Martyn Williams | Dec. 4, 2015
When faced with nothing to do, drivers get bored and that could be dangerous.

A recent study by the National Highway Traffic Safety Administration (NHTSA) and supported by auto makers found some drivers took as long as 17 seconds to respond to a takeover request from the autonomous control system to resume control of the car. That's time drivers don't have, especially on a fast-moving freeway.

Driver distraction

There's plenty of evidence that drivers have trouble staying engaged when driving becomes monotonous or there's nothing for them to do.

Watch drivers at any stop light and you'll see them looking down at their smartphones, while boredom pushes some people to far riskier behavior.

In studies of college students in South Dakota, who spend hours driving conventional cars on long, straight roads with little traffic, multitasking is the norm.
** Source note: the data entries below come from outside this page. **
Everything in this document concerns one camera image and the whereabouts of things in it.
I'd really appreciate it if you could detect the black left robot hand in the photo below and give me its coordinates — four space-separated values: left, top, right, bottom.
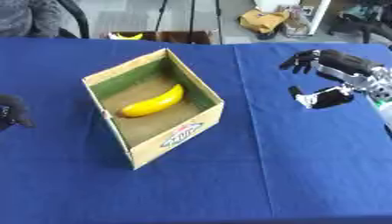
0 94 37 131

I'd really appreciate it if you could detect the yellow toy banana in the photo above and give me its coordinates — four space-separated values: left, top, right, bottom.
119 83 186 118

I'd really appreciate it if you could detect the small yellow banana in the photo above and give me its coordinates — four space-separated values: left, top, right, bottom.
107 31 146 41

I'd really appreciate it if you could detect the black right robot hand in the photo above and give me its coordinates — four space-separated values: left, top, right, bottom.
278 48 386 110

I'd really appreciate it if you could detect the black chair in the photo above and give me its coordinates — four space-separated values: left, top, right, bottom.
55 0 92 39

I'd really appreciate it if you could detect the brown cardboard box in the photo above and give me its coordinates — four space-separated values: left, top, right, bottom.
105 30 214 46

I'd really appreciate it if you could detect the tan bag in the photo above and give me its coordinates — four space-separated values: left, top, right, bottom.
237 8 291 35

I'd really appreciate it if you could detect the black tripod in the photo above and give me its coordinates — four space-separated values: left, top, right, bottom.
153 0 226 46

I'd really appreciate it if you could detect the person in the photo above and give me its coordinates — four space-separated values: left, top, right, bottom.
0 0 65 39

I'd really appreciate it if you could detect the dark chair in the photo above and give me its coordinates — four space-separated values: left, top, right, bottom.
325 0 392 45

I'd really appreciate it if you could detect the white board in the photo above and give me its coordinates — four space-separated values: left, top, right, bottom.
252 0 333 37

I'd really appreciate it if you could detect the tan cardboard box green inside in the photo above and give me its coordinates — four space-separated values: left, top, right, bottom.
80 47 227 171
Without an obvious need to stay focused on the road, students start texting, studying, watching movies and even having sex, said Cindy Struckman-Johnson, a professor at the University of South Dakota.

"It's amazing there aren't more accidents," she said.

Toyota Highway Teammate 
Toyota's Highway Teammate, a modified Lexus GS the company is using to trial autonomous driving technology. Credit: Toyota Motor

In a 2014 study, a third of men and 9 percent of women surveyed at the university reported engaging in sexual acts while driving. Almost half occurred at speeds between 61 and 80 miles per hour, and over a third reported their cars drifted into another lane, or that they ended up speeding because they weren't paying full attention.
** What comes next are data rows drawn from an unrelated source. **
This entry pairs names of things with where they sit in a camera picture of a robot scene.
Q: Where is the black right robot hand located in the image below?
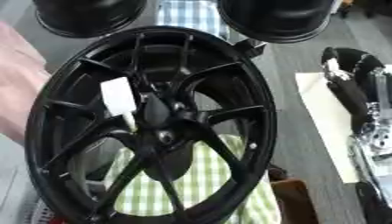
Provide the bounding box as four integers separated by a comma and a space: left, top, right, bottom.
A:
319, 46, 388, 135

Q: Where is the black round wheel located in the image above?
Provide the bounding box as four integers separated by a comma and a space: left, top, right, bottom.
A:
215, 0, 339, 45
31, 0, 149, 39

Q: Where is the white pin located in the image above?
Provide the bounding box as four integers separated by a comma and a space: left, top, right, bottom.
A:
99, 76, 140, 133

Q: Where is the black spoked wheel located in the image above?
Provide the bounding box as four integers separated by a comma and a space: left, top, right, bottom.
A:
23, 25, 281, 224

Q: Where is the white flat sheet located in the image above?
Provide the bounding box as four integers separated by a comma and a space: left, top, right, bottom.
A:
294, 72, 392, 185

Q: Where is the brown wooden stand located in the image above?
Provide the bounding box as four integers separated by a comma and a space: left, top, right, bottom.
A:
268, 165, 322, 224

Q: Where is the pink fabric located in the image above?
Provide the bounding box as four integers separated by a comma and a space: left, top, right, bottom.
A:
0, 21, 54, 144

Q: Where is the small black bracket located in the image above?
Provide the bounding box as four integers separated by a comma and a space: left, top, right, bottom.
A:
233, 38, 269, 59
Struckman-Johnson said she's worried that as autopilot systems get better, drivers will fall to more and more distractions and care even less about keeping an eye on the road. 

A new type of accident

Autonomous technology is new enough that there don't appear to have been any major accidents yet caused by drivers not paying attention to the road. But they're probably coming.

"In the future, i think we're going to have a particular type of accident related to extreme distraction brought on by the features of autonomous car," said Struckman-Johnson. "The car becomes complicit in the accident."

But when that happens, it's important people don't overreact and conclude that self-driving cars aren't safe, NASA's Casner said. The technology promises to virtually eliminate rear-end collisions -- the most common type of car accident -- and is likely to save lives in other situations.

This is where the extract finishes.